Work order: Everything from the line containing "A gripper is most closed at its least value" through the final line of the material is to be restated word for word, and only that.

Recorded information:
■ ■ ■

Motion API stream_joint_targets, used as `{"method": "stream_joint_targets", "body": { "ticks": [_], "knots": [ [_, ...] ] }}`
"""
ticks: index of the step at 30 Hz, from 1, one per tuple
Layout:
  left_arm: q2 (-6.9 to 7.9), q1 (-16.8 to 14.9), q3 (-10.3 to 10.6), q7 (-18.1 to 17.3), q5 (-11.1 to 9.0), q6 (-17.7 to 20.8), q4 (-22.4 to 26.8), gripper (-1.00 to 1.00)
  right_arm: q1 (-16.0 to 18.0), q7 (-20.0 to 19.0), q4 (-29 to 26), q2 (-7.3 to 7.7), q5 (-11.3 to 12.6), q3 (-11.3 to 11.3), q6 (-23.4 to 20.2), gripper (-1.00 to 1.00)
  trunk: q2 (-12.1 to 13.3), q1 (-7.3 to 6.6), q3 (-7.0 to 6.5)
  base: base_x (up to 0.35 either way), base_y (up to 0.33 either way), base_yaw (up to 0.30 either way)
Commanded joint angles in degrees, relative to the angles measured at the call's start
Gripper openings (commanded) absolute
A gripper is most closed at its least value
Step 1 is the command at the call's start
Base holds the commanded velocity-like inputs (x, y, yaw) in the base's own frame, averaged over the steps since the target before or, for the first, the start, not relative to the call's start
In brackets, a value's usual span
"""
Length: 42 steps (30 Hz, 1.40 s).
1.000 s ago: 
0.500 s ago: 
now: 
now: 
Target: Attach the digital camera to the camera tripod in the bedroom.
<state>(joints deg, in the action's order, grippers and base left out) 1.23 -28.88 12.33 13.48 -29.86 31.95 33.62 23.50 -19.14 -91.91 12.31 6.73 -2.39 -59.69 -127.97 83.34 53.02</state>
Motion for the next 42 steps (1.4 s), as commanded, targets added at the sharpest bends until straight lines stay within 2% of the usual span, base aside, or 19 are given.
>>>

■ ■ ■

Completed exercise:
A gripper is most closed at its least value
Step 1 is the command at the call's start
Base holds the commanded velocity-like inputs (x, y, yaw) in the base's own frame, averaged over the steps since the target before or, for the first, the start, not relative to the call's start
In brackets, a value's usual span
"""
Length: 42 steps (30 Hz, 1.40 s).
1.000 s ago: 
0.500 s ago: 
now: 
now: 
Target: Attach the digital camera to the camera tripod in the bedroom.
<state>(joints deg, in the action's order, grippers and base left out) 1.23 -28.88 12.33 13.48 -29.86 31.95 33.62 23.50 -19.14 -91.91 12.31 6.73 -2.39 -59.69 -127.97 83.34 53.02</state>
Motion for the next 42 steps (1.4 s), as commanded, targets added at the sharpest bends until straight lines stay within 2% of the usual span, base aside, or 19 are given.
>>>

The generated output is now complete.